Provided records Block Start

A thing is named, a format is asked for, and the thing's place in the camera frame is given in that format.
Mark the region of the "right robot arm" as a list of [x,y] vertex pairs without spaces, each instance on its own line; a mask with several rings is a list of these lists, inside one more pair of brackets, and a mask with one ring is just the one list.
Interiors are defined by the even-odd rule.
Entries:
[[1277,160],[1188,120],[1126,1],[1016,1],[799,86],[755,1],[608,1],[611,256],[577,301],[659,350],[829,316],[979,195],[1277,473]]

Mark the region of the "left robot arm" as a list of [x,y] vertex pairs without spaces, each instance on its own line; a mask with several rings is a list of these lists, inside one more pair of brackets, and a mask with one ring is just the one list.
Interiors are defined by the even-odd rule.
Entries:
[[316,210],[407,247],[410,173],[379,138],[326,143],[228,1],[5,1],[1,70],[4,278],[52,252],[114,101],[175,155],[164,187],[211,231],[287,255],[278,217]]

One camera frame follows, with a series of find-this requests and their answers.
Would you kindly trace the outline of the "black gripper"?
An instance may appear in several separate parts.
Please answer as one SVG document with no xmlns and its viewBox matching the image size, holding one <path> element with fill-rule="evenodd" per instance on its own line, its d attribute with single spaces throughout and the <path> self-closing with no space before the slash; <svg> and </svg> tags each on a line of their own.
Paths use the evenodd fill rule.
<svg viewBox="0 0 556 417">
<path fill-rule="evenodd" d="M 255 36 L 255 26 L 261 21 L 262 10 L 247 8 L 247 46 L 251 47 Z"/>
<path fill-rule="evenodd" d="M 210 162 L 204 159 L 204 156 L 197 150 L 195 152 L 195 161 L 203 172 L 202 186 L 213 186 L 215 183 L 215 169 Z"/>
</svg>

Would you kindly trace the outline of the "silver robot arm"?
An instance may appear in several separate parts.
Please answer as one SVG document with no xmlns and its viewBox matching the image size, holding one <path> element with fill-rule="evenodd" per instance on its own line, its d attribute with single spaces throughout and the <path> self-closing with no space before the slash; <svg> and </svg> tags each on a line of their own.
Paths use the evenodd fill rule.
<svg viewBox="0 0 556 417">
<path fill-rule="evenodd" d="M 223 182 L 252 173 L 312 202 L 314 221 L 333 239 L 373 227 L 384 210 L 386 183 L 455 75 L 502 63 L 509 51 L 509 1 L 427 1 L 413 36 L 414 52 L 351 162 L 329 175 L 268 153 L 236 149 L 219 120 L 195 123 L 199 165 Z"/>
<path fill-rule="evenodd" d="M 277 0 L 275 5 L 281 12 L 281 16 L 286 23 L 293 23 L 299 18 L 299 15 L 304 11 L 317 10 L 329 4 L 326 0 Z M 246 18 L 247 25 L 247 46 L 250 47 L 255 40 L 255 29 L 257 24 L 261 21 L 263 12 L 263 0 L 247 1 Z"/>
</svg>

Provided records Block End

## [Exercise]
All of the data above needs to be set down again exactly. Include every line.

## [Result]
A thing is named, a format is asked for, and the thing's place in the camera frame is given in that format.
Mark the region of the "right robot arm" as a list of [x,y] vertex pairs without spaces, each instance on its own line; a mask with several rings is a list of these lists, inside one more pair of brackets, and a mask with one ring is just the one list.
Interiors are defined by the even-odd rule.
Entries:
[[1277,160],[1188,120],[1126,1],[1016,1],[799,86],[755,1],[608,1],[611,256],[577,301],[659,350],[829,316],[979,195],[1277,473]]

Mark the region of the "left robot arm" as a list of [x,y] vertex pairs without spaces, each instance on its own line; a mask with several rings is a list of these lists, inside one more pair of brackets, and a mask with one ring is just the one list.
Interiors are defined by the even-odd rule.
Entries:
[[316,210],[407,247],[410,173],[379,138],[326,143],[228,1],[5,1],[1,70],[4,278],[52,252],[114,101],[175,155],[164,187],[211,231],[287,255],[278,217]]

One camera frame follows, with a series of find-this requests and their answers.
Would you kindly trace the outline of the "black gripper"?
An instance may appear in several separate parts.
Please answer as one SVG document with no xmlns and its viewBox matching the image size, holding one <path> element with fill-rule="evenodd" per instance on its own line, its d attribute with single spaces throughout and the <path> self-closing with no space before the slash; <svg> and </svg> tags each on a line of their own.
Paths use the evenodd fill rule.
<svg viewBox="0 0 556 417">
<path fill-rule="evenodd" d="M 255 36 L 255 26 L 261 21 L 262 10 L 247 8 L 247 46 L 251 47 Z"/>
<path fill-rule="evenodd" d="M 210 162 L 204 159 L 204 156 L 197 150 L 195 152 L 195 161 L 203 172 L 202 186 L 213 186 L 215 183 L 215 169 Z"/>
</svg>

Would you kindly trace the outline of the "silver robot arm"?
An instance may appear in several separate parts.
Please answer as one SVG document with no xmlns and its viewBox matching the image size, holding one <path> element with fill-rule="evenodd" per instance on its own line, its d attribute with single spaces throughout and the <path> self-closing with no space before the slash; <svg> and </svg> tags each on a line of their own.
Paths use the evenodd fill rule.
<svg viewBox="0 0 556 417">
<path fill-rule="evenodd" d="M 223 182 L 252 173 L 312 202 L 314 221 L 333 239 L 373 227 L 384 210 L 386 183 L 455 75 L 502 63 L 509 51 L 509 1 L 427 1 L 413 36 L 414 52 L 351 162 L 329 175 L 268 153 L 236 149 L 219 120 L 195 123 L 199 165 Z"/>
<path fill-rule="evenodd" d="M 277 0 L 275 5 L 281 12 L 281 16 L 286 23 L 293 23 L 299 18 L 299 15 L 304 11 L 317 10 L 329 4 L 326 0 Z M 246 18 L 247 25 L 247 46 L 250 47 L 255 40 L 255 29 L 257 24 L 261 21 L 263 12 L 263 0 L 247 1 Z"/>
</svg>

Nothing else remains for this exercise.